[AIM OF THE TASK] Only one stretch of the listing below is wanted. Give it again exactly, from the line with "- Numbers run" through the line with "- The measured".

[RAW DATA]

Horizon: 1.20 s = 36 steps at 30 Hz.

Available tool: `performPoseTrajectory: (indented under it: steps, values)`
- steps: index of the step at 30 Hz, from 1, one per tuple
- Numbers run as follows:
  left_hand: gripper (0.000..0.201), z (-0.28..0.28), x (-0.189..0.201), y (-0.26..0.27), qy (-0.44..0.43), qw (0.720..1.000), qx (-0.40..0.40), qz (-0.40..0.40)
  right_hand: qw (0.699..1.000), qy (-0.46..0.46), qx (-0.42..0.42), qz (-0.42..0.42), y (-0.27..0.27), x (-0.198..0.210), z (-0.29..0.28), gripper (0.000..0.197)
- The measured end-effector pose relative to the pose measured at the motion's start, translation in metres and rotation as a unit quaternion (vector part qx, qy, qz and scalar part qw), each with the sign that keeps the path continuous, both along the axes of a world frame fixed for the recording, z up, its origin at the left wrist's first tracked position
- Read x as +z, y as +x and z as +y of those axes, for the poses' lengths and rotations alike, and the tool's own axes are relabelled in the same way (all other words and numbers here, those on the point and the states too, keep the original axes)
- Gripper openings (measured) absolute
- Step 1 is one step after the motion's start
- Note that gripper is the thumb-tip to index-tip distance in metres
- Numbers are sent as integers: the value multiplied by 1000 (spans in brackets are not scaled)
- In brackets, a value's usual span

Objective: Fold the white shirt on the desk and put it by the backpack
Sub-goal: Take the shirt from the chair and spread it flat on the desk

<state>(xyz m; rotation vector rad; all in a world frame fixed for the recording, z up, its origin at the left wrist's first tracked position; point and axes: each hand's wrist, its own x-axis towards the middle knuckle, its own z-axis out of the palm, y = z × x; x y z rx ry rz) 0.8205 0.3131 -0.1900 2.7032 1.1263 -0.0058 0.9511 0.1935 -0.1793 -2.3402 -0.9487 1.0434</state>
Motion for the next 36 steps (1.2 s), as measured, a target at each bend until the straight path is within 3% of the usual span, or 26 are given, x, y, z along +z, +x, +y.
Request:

[EXERCISE RESULT]
- Numbers run as follows:
  left_hand: gripper (0.000..0.201), z (-0.28..0.28), x (-0.189..0.201), y (-0.26..0.27), qy (-0.44..0.43), qw (0.720..1.000), qx (-0.40..0.40), qz (-0.40..0.40)
  right_hand: qw (0.699..1.000), qy (-0.46..0.46), qx (-0.42..0.42), qz (-0.42..0.42), y (-0.27..0.27), x (-0.198..0.210), z (-0.29..0.28), gripper (0.000..0.197)
- The measured end-effector pose relative to the pose measured at the motion's start, translation in metres and rotation as a unit quaternion (vector part qx, qy, qz and scalar part qw), each with the sign that keeps the path continuous, both along the axes of a world frame fixed for the recording, z up, its origin at the left wrist's first tracked position

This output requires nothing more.